---------- Given material

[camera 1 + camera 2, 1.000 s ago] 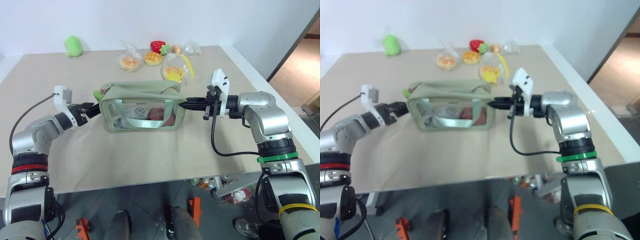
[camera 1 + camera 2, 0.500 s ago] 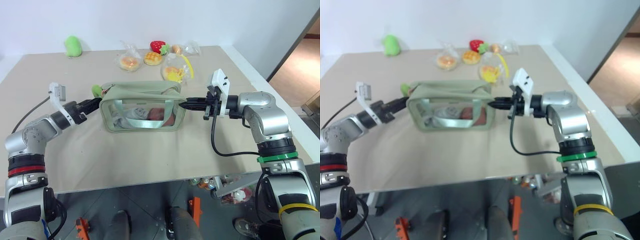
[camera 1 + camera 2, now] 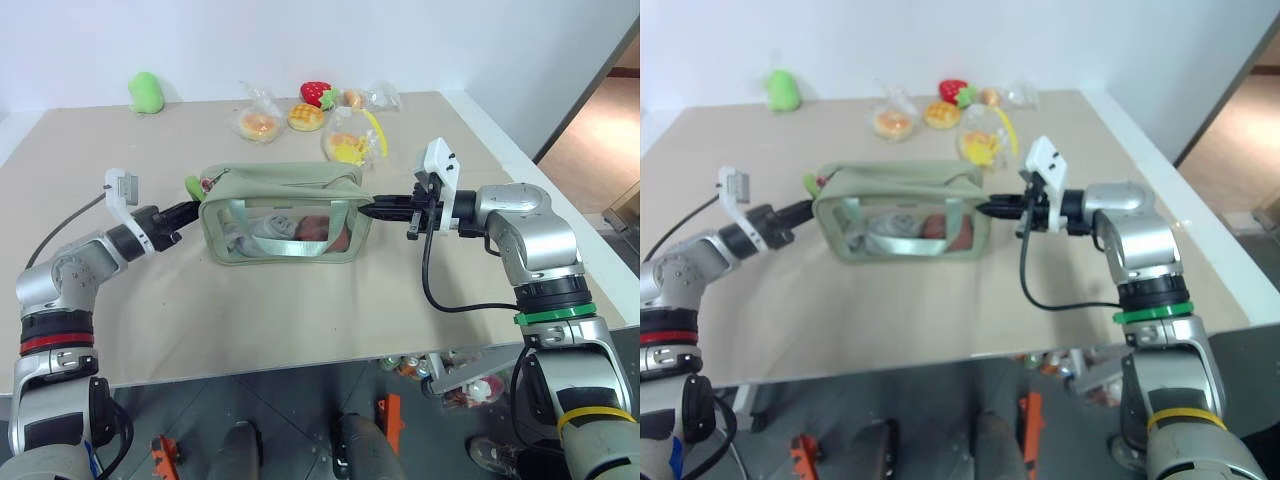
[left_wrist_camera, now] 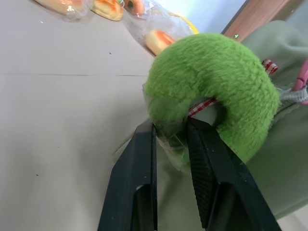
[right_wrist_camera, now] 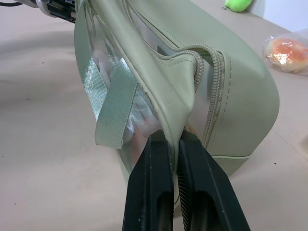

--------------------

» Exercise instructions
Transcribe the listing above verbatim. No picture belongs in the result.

» Answer to this task
[camera 1 + camera 2, 1.000 s ago] 
[camera 1 + camera 2, 0.500 s ago] 
[camera 1 + camera 2, now] 
[left_wrist_camera, now] 
[right_wrist_camera, now] 

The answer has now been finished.